Interrogé, Gabriel Rufyiri, président de l'Observatoire de la lutte contre la corruption et les malversations économiques (Olucome) indique que cette pénurie est liée au manque de devises dans le pays.
« Les importateurs de ces produits pétroliers sont approvisionnés en devises à hauteur de 60 %. Et 90% de ces 60% de ses réserves reviennent aux services de défense et de sécurité et d'autres institutions de souveraineté », détaille-t-il.
Effet de contagions dans d'autres pays africains…
Comme s'ils se sont donnés le mot ! La pénurie de carburant n'est pas spécifique au Burundi. Sur le continent, le phénomène touche également plusieurs pays. En Afrique de l'ouest, comme au Cameroun, les files d'attente sont devenues une habitude sur les stations-service, selon plusieurs médias locaux et internationaux.
Ce qui se répercute directement sur le prix du transport. A Yaoundé, la capitale camerounaise, les usagers du transport craignent une inflation pouvant s'envoler vers les 4%, si la situation perdure.
Et pour essayer de limiter les dégâts, le ministère de l'eau et de l'Énergie prévoit un approvisionnement de 62 500 mètres cubes de produits pétroliers. 88 mille mètres cubes de Gasoil et 35 mille mètres cubes de Super sont également attendus.
Ces 123 mille mètres cubes d'hydrocarbures sont en cours d'acheminement vers les côtes camerounaises, a dernièrement rassuré le gouvernement camerounais.
Idem au Nigeria où Faire la queue pendant des heures et des heures aux stations-services est devenue inévitable pour les propriétaires des véhicules, les transporteurs, etc.
D'après les médias internationaux, la guerre entre la Russie et l'Ukraine a entraîné une hausse de plus de 100% des prix à l'importation du carburant. Et les détaillants disent qu'ils travaillent à perte parce qu'ils ne peuvent facturer que sur la base du prix fixé par le gouvernement.

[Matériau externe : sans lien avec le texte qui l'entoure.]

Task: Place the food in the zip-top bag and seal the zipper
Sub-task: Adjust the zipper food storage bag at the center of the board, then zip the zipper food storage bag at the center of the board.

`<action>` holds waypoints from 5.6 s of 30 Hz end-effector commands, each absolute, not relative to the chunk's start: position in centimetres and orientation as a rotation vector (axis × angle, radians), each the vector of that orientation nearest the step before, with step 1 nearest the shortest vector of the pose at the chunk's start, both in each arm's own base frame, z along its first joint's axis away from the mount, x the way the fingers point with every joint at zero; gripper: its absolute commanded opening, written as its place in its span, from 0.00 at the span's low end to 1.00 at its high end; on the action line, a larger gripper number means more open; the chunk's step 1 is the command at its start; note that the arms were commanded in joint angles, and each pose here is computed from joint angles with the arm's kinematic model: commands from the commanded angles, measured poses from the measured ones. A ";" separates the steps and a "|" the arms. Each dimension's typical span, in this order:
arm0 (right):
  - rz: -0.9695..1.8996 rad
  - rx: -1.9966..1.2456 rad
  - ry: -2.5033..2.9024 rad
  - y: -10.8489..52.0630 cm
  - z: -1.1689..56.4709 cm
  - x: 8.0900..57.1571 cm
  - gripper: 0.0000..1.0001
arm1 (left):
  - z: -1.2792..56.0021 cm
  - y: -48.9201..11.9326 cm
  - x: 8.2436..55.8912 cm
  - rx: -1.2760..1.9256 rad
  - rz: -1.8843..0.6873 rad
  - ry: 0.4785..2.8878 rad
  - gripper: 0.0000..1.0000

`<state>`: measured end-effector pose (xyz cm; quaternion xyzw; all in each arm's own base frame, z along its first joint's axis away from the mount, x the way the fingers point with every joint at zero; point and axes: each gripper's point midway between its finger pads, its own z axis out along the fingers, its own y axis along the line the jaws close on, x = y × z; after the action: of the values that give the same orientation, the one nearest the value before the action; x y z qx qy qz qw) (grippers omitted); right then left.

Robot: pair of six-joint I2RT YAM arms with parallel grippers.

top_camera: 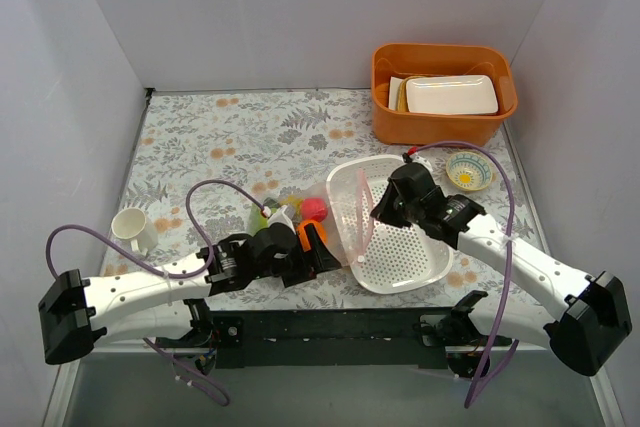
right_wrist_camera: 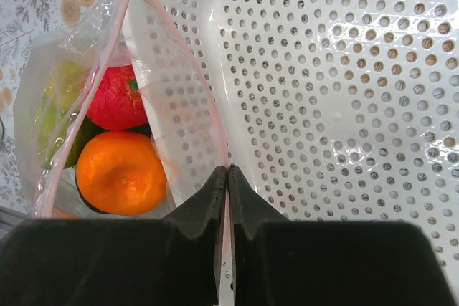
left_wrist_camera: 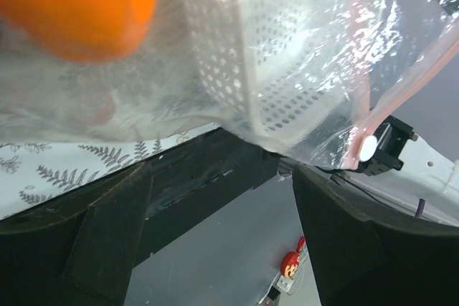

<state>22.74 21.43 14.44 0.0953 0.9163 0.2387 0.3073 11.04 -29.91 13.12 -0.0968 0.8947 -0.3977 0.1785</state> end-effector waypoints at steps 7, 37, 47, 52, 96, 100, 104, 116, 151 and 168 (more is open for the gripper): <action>0.649 0.223 2.378 22.5 16.6 24.5 0.11 | 11.1 -27.4 12.6 -0.425 -1.044 2.570 0.80; 0.859 0.161 2.419 26.9 15.1 24.9 0.09 | 12.0 -20.5 24.4 -0.325 -0.636 2.399 0.83; 0.843 0.177 2.427 26.4 14.5 24.6 0.08 | 16.1 -22.9 19.0 -0.516 -1.163 2.344 0.82; 0.816 0.183 2.434 26.1 14.4 24.6 0.08 | 16.5 -22.7 17.3 -0.544 -1.236 2.354 0.80; 0.767 0.203 2.419 24.6 14.2 24.1 0.08 | 16.0 -25.9 17.6 -0.895 -1.429 2.180 0.67; 0.769 0.200 2.424 24.6 14.1 24.0 0.08 | 16.3 -25.9 18.2 -0.927 -1.448 2.134 0.61; 0.776 0.198 2.421 24.7 14.3 24.0 0.08 | 16.4 -26.0 18.2 -0.937 -1.462 2.129 0.58; 0.776 0.200 2.416 24.8 14.5 24.2 0.08 | 15.5 -25.9 16.5 -1.001 -1.486 2.192 0.54; 0.802 0.185 2.437 25.1 14.3 23.6 0.06 | 16.3 -27.4 18.4 -1.040 -1.472 2.150 0.24; 0.777 0.193 2.369 23.2 17.9 22.9 0.40 | 16.1 -27.2 17.6 -0.949 -1.453 2.192 0.00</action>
<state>22.83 24.02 14.67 0.0663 0.9131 0.2860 0.2830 17.25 -26.35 13.38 -0.2151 0.8217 -0.4661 0.2475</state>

Ils ajoutent que même les promesses du gouvernement, selon lesquelles les pénuries prendront bientôt fin, n'ont pas amélioré la situation. D'où leur demande au gouvernement de réglementer le marché afin de leur permettre de fixer leurs prix du carburant.

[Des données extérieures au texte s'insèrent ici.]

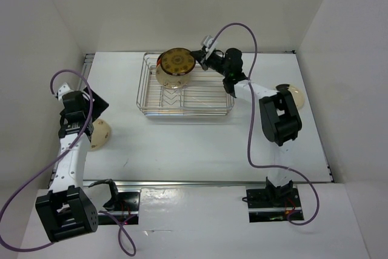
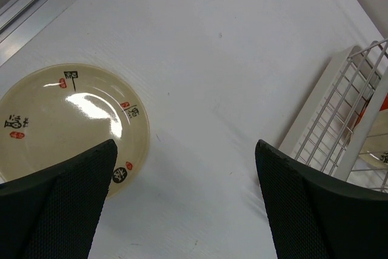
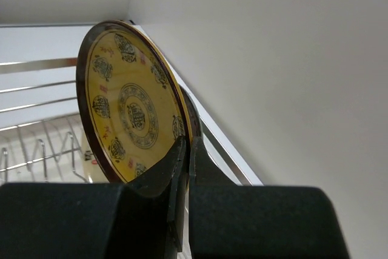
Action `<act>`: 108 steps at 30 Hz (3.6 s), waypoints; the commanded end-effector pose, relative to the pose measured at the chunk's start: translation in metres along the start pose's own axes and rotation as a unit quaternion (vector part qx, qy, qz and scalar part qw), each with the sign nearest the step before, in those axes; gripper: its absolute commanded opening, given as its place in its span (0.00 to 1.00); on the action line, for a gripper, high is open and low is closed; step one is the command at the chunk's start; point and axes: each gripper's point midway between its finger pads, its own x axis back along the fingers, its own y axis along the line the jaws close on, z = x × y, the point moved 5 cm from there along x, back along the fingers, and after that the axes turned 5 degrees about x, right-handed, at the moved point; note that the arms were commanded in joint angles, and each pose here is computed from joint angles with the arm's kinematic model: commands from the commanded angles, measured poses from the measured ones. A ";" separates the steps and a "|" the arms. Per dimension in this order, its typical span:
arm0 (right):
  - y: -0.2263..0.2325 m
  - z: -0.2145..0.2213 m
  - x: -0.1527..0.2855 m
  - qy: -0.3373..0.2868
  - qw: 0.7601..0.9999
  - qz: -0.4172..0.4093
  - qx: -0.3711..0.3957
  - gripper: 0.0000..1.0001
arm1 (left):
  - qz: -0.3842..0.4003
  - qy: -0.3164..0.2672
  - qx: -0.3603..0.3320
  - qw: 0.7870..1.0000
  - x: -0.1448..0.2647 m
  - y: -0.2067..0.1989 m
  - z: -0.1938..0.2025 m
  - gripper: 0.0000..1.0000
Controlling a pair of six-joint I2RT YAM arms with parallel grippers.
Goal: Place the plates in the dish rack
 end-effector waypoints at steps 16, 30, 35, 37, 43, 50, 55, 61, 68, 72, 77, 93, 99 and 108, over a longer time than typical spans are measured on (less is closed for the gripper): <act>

Même si le Nigeria est l'un des plus grands producteurs de pétrole brut d'Afrique, ce pays n'est pas épargné par les pénuries de carburant qui y sont fréquentes.
Il a produit en moyenne 1,42 million de barils par jour en mai, selon l'Organisation des pays exportateurs de pétrole.

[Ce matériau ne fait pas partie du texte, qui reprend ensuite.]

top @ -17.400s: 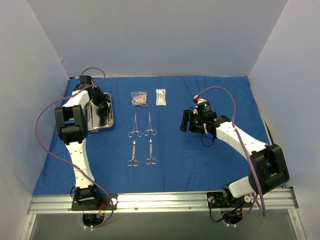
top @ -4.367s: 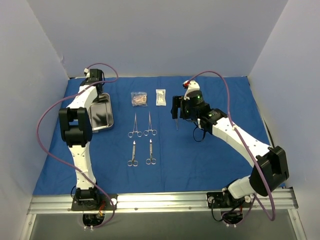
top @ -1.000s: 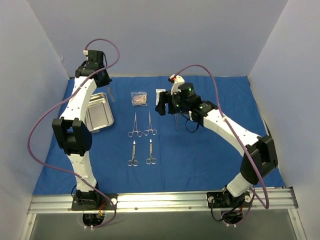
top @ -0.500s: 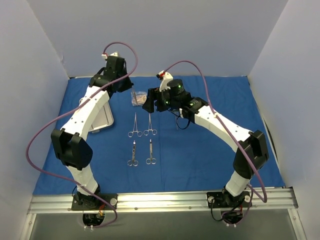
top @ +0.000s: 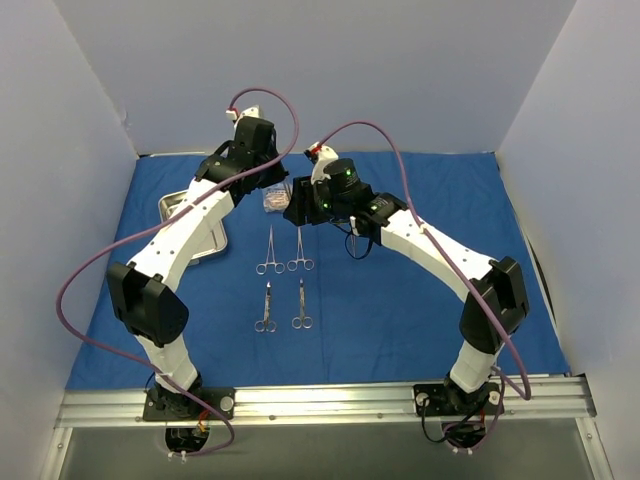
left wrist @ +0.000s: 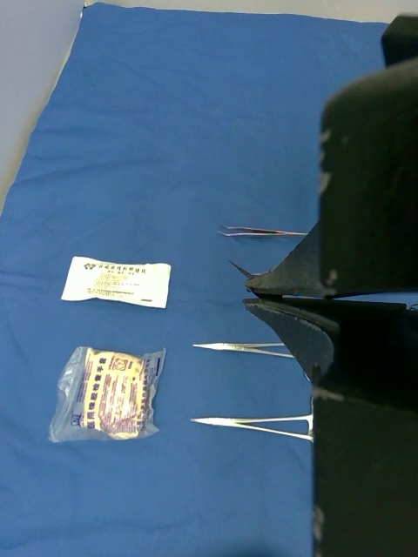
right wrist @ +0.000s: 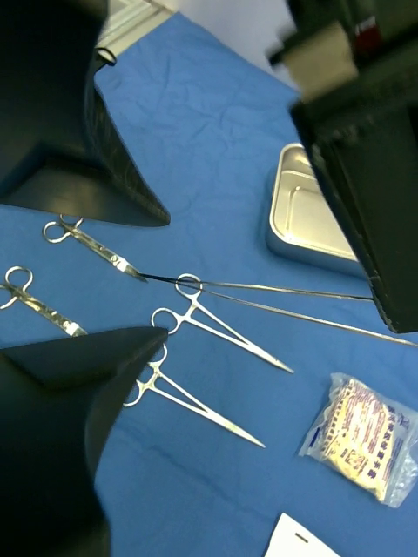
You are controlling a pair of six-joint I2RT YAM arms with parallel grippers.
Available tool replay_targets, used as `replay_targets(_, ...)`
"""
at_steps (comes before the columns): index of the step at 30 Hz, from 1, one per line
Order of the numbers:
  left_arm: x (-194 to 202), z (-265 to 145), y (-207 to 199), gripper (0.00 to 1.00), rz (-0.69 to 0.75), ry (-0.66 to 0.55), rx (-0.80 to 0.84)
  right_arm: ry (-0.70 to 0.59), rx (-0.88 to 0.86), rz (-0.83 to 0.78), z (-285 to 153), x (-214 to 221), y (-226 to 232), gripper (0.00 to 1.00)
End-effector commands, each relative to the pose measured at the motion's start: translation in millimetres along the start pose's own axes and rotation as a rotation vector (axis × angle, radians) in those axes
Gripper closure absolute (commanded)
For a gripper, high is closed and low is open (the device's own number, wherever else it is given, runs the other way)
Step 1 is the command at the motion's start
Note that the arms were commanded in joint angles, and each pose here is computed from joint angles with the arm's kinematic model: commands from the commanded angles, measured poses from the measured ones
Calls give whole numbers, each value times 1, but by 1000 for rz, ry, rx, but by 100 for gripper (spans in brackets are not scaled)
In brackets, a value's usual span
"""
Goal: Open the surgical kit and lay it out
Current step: Place the medical item in the surgical kit.
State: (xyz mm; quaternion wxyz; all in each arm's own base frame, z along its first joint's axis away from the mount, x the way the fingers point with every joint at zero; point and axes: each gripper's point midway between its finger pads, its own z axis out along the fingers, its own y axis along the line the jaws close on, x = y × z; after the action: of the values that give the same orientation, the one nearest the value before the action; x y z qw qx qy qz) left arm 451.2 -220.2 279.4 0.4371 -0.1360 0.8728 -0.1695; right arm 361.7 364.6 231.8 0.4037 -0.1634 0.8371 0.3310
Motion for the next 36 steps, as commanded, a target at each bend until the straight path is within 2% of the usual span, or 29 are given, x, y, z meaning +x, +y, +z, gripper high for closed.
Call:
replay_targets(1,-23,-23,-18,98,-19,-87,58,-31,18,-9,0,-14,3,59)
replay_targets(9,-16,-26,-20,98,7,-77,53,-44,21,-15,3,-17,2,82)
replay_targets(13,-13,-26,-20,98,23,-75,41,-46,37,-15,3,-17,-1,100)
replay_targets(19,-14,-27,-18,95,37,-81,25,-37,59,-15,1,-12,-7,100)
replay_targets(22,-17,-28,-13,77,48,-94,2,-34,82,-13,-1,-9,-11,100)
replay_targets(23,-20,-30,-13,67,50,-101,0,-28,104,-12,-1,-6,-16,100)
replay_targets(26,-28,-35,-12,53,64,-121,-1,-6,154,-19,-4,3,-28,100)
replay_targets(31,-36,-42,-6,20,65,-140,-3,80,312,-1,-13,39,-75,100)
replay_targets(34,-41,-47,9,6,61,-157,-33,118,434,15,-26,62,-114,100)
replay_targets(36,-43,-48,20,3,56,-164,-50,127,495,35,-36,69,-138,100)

Cependant, le Nigeria doit importer la majeure partie de son carburant car il ne dispose que de très peu de raffineries en état de marche.
Certaines stations-service ont augmenté leurs prix et ce qui a réduit les files d'attente, tandis que d'autres, à Abuja, la capitale, continuent de vendre au prix fixé par le gouvernement.
Dans la corne de l'Afrique, l'Éthiopie n'est pas épargnée par cette pénurie. Ce mercredi, des médias rapportent que le prix des carburants a grimpé en flèche. Et ce, après que le gouvernement ait réduit les subventions, aggravant ainsi les difficultés économiques des personnes déjà confrontées à une forte inflation.
Dans la capitale Addis-Abeba, sur les stations-service, des longues files d'attente s'observent. Le prix de l'essence à la pompe a augmenté de près de 30 % pour atteindre 48,83 birrs (environ 94 cents US), tandis que le diesel a augmenté de près de 40 % pour atteindre 49,02 birrs dans le cadre du nouveau régime de prix qui s'appliquera jusqu'au 6 août, a déclaré le ministère du commerce.
D'après le journal économique Addis Fortune, le gouvernement fédéral, qui avait déjà augmenté les prix en mai, prévoit de supprimer progressivement les subventions aux carburants.
Dans un rapport couvrant le premier trimestre de 2022, le fonds d'investissements éthiopien Cepheus Capital a indiqué que les importations de produits pétroliers au cours des neuf premiers mois de l'exercice 2021/2022 ont bondi de 75 % pour atteindre 2,2 milliards de dollars, et celles de céréales de 121 % pour atteindre 1,8 milliard de dollars.